Folk mit den Mitteln des Punk
Scheint der Versuch von Dry The River, die Intimität von Folk mit der Brachialität von härterem Rock auszusöhnen, zunächst widersprüchlich, stellt sich das Album nach häufigerem Hören als konsistente Einheit dar, deren Reiz gerade in der Reibung zwischen scheinbar unvereinbaren Klängen liegt. Zumal der Begriff Folk nicht automatisch bedeutet, dass Musik auf Härte verzichten muss. In den 80ern gab es bereits Bands wie Mekons oder Blyth Power, die die Energie und Elektrizität von Punk auf traditionelle Folkmuster übertrugen.

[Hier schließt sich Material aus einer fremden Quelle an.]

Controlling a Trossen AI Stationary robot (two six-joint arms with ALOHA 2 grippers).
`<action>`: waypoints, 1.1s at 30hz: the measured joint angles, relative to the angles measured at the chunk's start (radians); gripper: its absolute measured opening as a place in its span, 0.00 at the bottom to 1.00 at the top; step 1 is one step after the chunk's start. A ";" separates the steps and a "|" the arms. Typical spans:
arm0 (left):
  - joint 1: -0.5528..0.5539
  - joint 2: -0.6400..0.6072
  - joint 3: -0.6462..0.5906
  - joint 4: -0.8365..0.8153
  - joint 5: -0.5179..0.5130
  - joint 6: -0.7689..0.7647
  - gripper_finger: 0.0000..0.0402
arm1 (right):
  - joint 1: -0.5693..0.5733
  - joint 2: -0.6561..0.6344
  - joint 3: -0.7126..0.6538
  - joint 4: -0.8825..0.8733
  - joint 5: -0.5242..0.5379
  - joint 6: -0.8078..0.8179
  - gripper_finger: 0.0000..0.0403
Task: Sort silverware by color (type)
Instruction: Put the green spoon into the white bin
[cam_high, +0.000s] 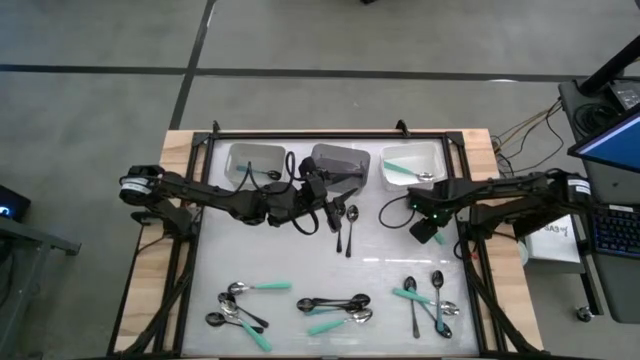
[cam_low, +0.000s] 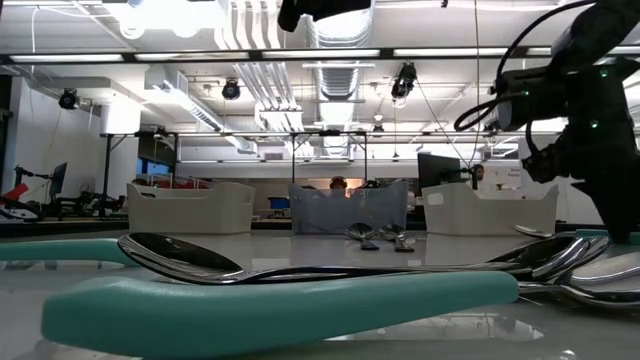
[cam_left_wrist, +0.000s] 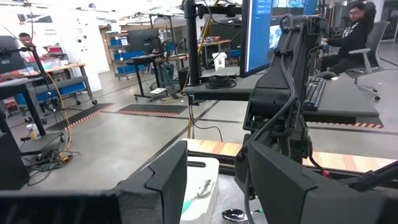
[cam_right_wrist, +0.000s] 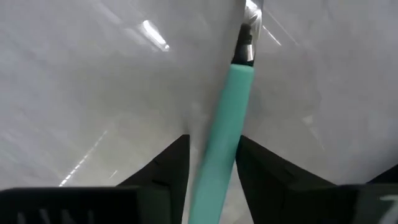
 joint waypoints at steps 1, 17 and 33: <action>0.000 0.000 0.000 -0.002 0.000 0.000 0.38 | 0.000 0.009 0.000 0.000 0.008 0.000 0.27; 0.000 0.000 0.000 -0.028 0.001 -0.016 0.38 | 0.008 -0.095 0.122 -0.016 0.013 -0.037 0.11; 0.000 0.000 0.000 -0.034 0.000 -0.018 0.38 | -0.074 0.020 0.574 -0.224 0.426 -0.478 0.11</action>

Wobei diese im Resultat anders – simpler – klingen als Dry The River, deren Neigung zu interessanten Brüchen sie strukturell eher in die Nähe von Progrock rückt. Doch die Musik vermeidet den Fehler, martialisch zu erscheinen. Großen Anteil daran hat Pete Liddles engelsgleiche Stimme, die daraus resultiert, dass »ich als Kind in der Kirche gesungen habe. Meine Familie ist ohnehin sehr religiös. Ich war auch auf einer katholischen Schule, und im Chor zu singen hat mich schon sehr geprägt«, erklärt er.